Only once did Beatrice lose control during the short ceremony, as she repeated the words of the Lord’s Prayer, but no one could fail to notice how her shoulders heaved with each shot of the 17-gun salute. A lone bugler sounded Taps—“the last goodnight,” as Beatrice called it—and the flag covering the casket was folded into the traditional three-cornered shape. As M/Sgt. Meeks handed the flag to Beatrice and he saluted her, their misty eyes met for a brief moment, “exchanging a final message of condolence.”

“If I should conk,” George had written his brother-in-law Fred Ayer at the start of Operation Husky in July 1943, “I do not wish to be disintered [sic] after the war. It would be far more pleasant to my ghostly future to lie among my soldiers than to rest in the sanctimonious precincts of a civilian cemetery.” This was a belief George shared with almost any country in the world—bury the war dead where they have fallen—but ever since WWI, the United States had a different opinion.

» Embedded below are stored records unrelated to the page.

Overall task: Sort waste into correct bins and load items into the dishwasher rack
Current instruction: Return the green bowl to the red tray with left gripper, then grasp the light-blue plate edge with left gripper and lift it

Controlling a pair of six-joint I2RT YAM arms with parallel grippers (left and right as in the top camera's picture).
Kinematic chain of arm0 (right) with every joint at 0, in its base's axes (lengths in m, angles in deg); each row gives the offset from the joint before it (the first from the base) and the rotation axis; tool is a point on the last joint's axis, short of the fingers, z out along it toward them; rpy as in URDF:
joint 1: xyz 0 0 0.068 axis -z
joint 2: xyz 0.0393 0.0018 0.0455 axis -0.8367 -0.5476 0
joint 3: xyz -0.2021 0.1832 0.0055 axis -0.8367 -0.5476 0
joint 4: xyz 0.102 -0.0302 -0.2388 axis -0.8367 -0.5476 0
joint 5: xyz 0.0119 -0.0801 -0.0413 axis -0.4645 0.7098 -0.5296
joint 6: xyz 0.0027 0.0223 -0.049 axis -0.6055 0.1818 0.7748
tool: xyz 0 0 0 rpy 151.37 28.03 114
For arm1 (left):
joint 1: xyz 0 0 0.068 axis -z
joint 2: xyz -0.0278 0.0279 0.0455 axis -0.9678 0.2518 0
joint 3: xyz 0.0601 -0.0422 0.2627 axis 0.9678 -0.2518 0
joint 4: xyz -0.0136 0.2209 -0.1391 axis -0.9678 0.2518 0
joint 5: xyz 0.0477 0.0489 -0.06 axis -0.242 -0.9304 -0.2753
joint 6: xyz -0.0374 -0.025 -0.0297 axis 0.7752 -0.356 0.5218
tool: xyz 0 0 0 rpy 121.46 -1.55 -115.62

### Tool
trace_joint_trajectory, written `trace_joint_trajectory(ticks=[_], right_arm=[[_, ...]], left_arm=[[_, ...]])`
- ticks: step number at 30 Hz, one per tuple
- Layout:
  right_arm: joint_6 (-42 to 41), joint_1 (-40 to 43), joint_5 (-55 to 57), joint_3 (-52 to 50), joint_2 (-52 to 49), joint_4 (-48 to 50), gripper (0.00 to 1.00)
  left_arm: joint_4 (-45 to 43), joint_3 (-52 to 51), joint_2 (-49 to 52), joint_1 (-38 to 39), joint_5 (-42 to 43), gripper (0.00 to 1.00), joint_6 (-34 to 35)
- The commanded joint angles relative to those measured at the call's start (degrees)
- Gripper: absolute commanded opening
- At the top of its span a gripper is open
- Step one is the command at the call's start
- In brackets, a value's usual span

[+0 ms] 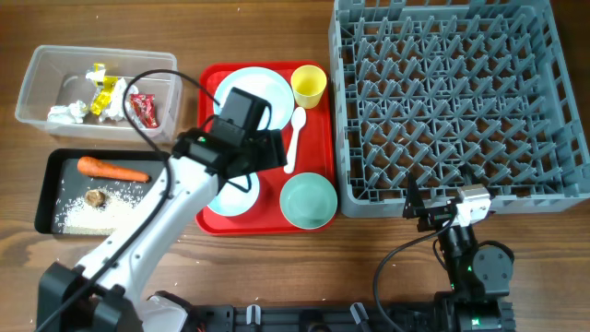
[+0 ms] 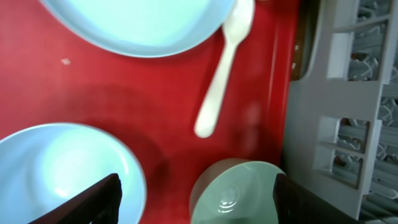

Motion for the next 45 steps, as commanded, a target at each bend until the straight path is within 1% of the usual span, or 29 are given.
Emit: trace_joint_trajectory(ticks=[1, 8, 11, 13, 14, 15, 17, 23, 26, 29, 32, 34, 35, 37, 39, 41, 44, 45], right_arm=[[0.66, -0.11, 0.13, -0.07, -0.04, 0.33, 1.00], [0.66, -0.11, 0.13, -0.07, -0.04, 0.33, 1.00], [0.66, -0.11, 0.13, -0.07, -0.04, 0.33, 1.00], [0.66, -0.11, 0.13, -0.07, -0.04, 0.33, 1.00], [0.66, -0.11, 0.13, -0.07, -0.04, 0.33, 1.00], [0.66, -0.11, 0.13, -0.07, -0.04, 0.33, 1.00], [0.66, -0.11, 0.13, -0.07, -0.04, 0.33, 1.00], [0.63, -0.11, 0.13, -0.07, -0.04, 0.33, 1.00], [0.66, -0.11, 0.13, -0.07, -0.04, 0.33, 1.00], [0.68, -0.11, 0.13, -0.07, -0.04, 0.33, 1.00], [0.66, -0.11, 0.13, -0.07, -0.04, 0.33, 1.00], [0.66, -0.11, 0.13, -0.07, -0.04, 0.33, 1.00], [0.66, -0.11, 0.13, -0.07, -0.04, 0.33, 1.00], [0.66, -0.11, 0.13, -0.07, -0.04, 0.33, 1.00], [0.68, -0.11, 0.13, -0.07, -0.04, 0.33, 1.00], [0.66, -0.11, 0.13, -0.07, -0.04, 0.33, 1.00], [0.66, -0.11, 0.13, -0.07, -0.04, 0.33, 1.00], [0.68, -0.11, 0.13, -0.07, -0.04, 0.33, 1.00]], left_arm=[[-3.48, 0.13, 3.56, 2.86, 0.04, 0.78, 1.09], [-11.17, 0.13, 11.96, 6.38, 0.04, 0.77, 1.22], [-12.81, 0.15, 14.36, 6.47, -0.20, 0.76, 1.20], [-14.88, 0.17, 13.99, 5.97, -0.85, 0.76, 1.18], [-16.79, 0.17, 13.75, 5.64, -0.85, 0.75, 1.18], [-18.95, 0.17, 13.46, 5.18, -0.83, 0.69, 1.18], [-21.62, 0.17, 13.57, 4.59, -1.01, 0.67, 1.16], [-22.67, 0.17, 17.22, 4.61, -9.42, 0.67, 0.96], [-26.69, 0.17, 20.44, 4.83, -8.96, 0.64, -0.55], [-27.67, 0.17, 21.77, 5.40, -9.03, 0.63, -0.55], [-27.98, 0.17, 21.84, 5.42, -9.46, 0.64, -0.59], [-28.39, 0.22, 21.14, 5.31, -9.44, 0.64, -3.37], [-28.35, 0.28, 20.02, 5.31, -9.44, 0.65, -4.87], [-28.20, 0.28, 17.09, 5.20, -9.42, 0.66, -5.03], [-29.07, 0.31, 13.29, 5.20, -9.42, 0.63, -5.05], [-30.27, 0.42, 10.47, 4.96, -9.60, 0.61, -7.04], [-28.41, 0.50, 8.98, 2.49, -15.04, 0.62, -7.32], [-27.21, 0.50, 8.98, 1.40, -15.23, 0.63, -6.29]])
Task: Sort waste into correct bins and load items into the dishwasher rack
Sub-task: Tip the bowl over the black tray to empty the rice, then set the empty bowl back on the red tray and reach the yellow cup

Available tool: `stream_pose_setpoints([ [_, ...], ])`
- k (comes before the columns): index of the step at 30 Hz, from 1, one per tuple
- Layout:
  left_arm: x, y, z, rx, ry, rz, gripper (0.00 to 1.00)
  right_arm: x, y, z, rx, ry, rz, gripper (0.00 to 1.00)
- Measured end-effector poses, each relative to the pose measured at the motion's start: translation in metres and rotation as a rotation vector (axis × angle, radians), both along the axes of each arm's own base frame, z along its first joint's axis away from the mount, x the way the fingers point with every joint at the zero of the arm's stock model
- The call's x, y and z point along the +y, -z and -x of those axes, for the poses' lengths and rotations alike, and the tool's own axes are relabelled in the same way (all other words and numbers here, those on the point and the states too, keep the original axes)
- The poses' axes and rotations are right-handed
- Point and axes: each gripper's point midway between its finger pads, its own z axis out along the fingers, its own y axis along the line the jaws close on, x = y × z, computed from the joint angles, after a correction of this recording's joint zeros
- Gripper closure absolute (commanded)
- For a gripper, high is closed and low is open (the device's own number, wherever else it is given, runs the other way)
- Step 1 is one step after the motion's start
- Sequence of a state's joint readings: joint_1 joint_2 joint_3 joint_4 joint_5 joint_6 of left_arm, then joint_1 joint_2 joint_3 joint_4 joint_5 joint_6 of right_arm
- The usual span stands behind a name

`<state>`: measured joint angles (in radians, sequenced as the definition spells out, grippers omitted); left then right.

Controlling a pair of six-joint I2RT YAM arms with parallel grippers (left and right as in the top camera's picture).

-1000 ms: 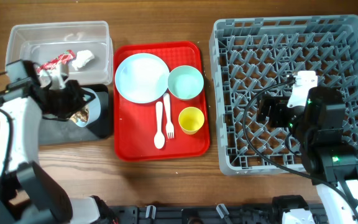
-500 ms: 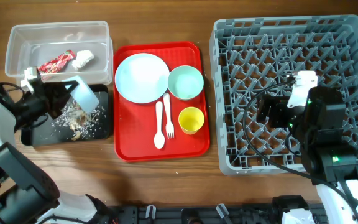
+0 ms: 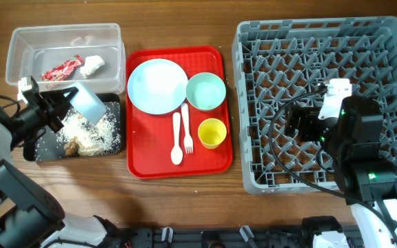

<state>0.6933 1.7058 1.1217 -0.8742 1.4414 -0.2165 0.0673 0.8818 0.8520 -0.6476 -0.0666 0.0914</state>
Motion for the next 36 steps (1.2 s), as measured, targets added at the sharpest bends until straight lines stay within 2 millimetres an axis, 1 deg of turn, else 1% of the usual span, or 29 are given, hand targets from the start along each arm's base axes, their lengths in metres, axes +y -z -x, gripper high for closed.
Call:
stream_pose_setpoints([
  [2, 0.0, 0.002, 0.0, 0.018, -0.003, 0.003, 0.96, 0.0, 0.0, 0.0, 0.0, 0.0, 0.0, 0.0],
  [5, 0.005, 0.02, 0.0, 0.139, -0.031, -0.035, 0.96, 0.0, 0.0, 0.0, 0.0, -0.001, 0.001, 0.0],
  [6, 0.006, 0.022, -0.001, 0.145, -0.035, -0.043, 0.96, 0.0, 0.0, 0.0, 0.0, -0.002, 0.003, 0.0],
  [7, 0.006, 0.018, -0.002, 0.112, -0.028, -0.035, 0.96, 0.0, 0.0, 0.0, 0.0, -0.002, 0.003, 0.0],
  [8, 0.003, 0.006, -0.003, 0.044, -0.012, -0.003, 0.96, 0.0, 0.0, 0.0, 0.0, -0.002, 0.003, 0.0],
  [9, 0.002, -0.001, -0.002, 0.006, -0.004, 0.019, 0.96, 0.0, 0.0, 0.0, 0.001, -0.002, 0.003, 0.0],
  [11, 0.001, -0.008, -0.002, -0.028, 0.003, 0.04, 0.96, 0.0, 0.0, 0.0, 0.001, -0.002, 0.003, 0.0],
  [13, 0.001, -0.006, -0.003, 0.007, -0.003, 0.056, 0.96, 0.0, 0.0, 0.0, 0.001, -0.002, 0.003, 0.0],
  [15, 0.002, -0.011, -0.004, -0.03, 0.002, 0.065, 0.96, 0.0, 0.0, 0.0, 0.001, -0.002, 0.003, 0.0],
  [17, 0.006, -0.006, -0.005, -0.015, -0.01, 0.037, 0.96, 0.0, 0.001, 0.0, 0.002, -0.002, 0.003, 0.0],
  [20, 0.009, -0.009, -0.007, -0.049, -0.013, 0.021, 0.96, 0.0, 0.001, 0.001, 0.003, -0.002, 0.003, 0.0],
  [22, 0.013, 0.003, -0.007, -0.001, -0.031, -0.025, 0.96, 0.0, 0.001, 0.001, 0.003, -0.005, 0.006, 0.0],
  [24, 0.011, 0.004, -0.007, 0.008, -0.028, -0.029, 0.96, 0.0, 0.002, 0.002, 0.009, -0.01, 0.013, 0.0],
  [25, 0.005, 0.003, -0.007, 0.003, -0.012, -0.054, 0.96, 0.0, 0.002, 0.002, 0.009, -0.012, 0.015, 0.0],
  [27, -0.016, -0.001, -0.009, -0.003, 0.036, -0.134, 0.96, 0.0, 0.002, 0.002, 0.01, -0.012, 0.015, 0.0],
  [28, -0.046, -0.007, -0.008, -0.015, 0.103, -0.237, 0.96, 0.0, 0.002, 0.002, 0.009, -0.012, 0.015, 0.0],
  [29, -0.069, -0.008, -0.006, -0.02, 0.153, -0.318, 0.96, 0.0, 0.002, 0.002, 0.009, -0.012, 0.015, 0.0],
  [30, -0.1, -0.006, -0.002, -0.019, 0.225, -0.434, 0.96, 0.0, 0.002, 0.002, 0.009, -0.012, 0.015, 0.0],
  [31, -0.117, 0.002, 0.002, 0.006, 0.268, -0.525, 0.96, 0.0, 0.002, 0.002, 0.01, -0.011, 0.015, 0.0],
  [33, -0.162, 0.029, 0.017, 0.055, 0.402, -0.744, 0.96, 0.0, 0.002, 0.002, 0.01, -0.012, 0.015, 0.0],
  [34, -0.181, 0.038, 0.025, 0.063, 0.465, -0.806, 0.96, 0.0, 0.002, 0.002, 0.01, -0.012, 0.015, 0.0],
  [35, -0.198, 0.052, 0.035, 0.072, 0.529, -0.919, 0.96, 0.0, 0.002, 0.002, 0.01, -0.012, 0.015, 0.0],
  [36, -0.21, 0.066, 0.043, 0.092, 0.572, -1.011, 0.96, 0.0, 0.002, 0.002, 0.01, -0.012, 0.015, 0.0],
])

On May 16, 1946, Congress passed Public Law 383, allocating $200 million to repatriate any of the 279,867 heroes currently resting in temporary graves across Europe and the Pacific if their families wished so. Beatrice vehemently opposed this action, believing that someday, when Americans visited their loved ones overseas, they would conclude that it is “completely right that he should lie there…Every good soldier I have ever known wanted to be buried where he fell. Mine did. Our dead have earned the right to rest in peace.”
Buried amid his soldiers with total disregard for rank, however, it quickly became apparent that visitors who came to pay their respect to General Patton were trampling the surrounding graves. Even though the American Battle Monuments Commission (ABMC), in charge of the fifteen American cemeteries overseas, was still working on the final plan for the Luxembourg American Cemetery, in 1946, they suggested moving George’s body to lie at the head of his men. Assured this would be the final move, Beatrice reluctantly agreed.
“The members of the Patton family acquiesce and concur with the reasons underlying the general rule that burials shall be made without regard to rank, race, creed, or color; however, in the case of General Patton, his grave was changed from a position in one of the regular plots to its present location not because of his high rank but to get it completely away from the proximity of the other graves in order to avoid their desecration.”
Commander Keith Merrill—General Patton’s brother-in-law—to General Bradley when discussing a potential second move in 1948.
When visitors pay their respect at the Luxembourg American Cemetery today, they find General Patton’s grave at the head of his men who died in the Battle of the Bulge and the fight for the Rhine. Entering through the gates of the cemetery, visitors stand on top of a stone terrace overlooking the graves of the 5,070 soldiers who were not repatriated; a Memorial Chapel and two stone pylons serve as a reminder of the sacrifices made by those who serve in the military. To this day, in addition to the ABMC, the graves are cared for by the grateful citizens of the Grand Duchy of Luxembourg.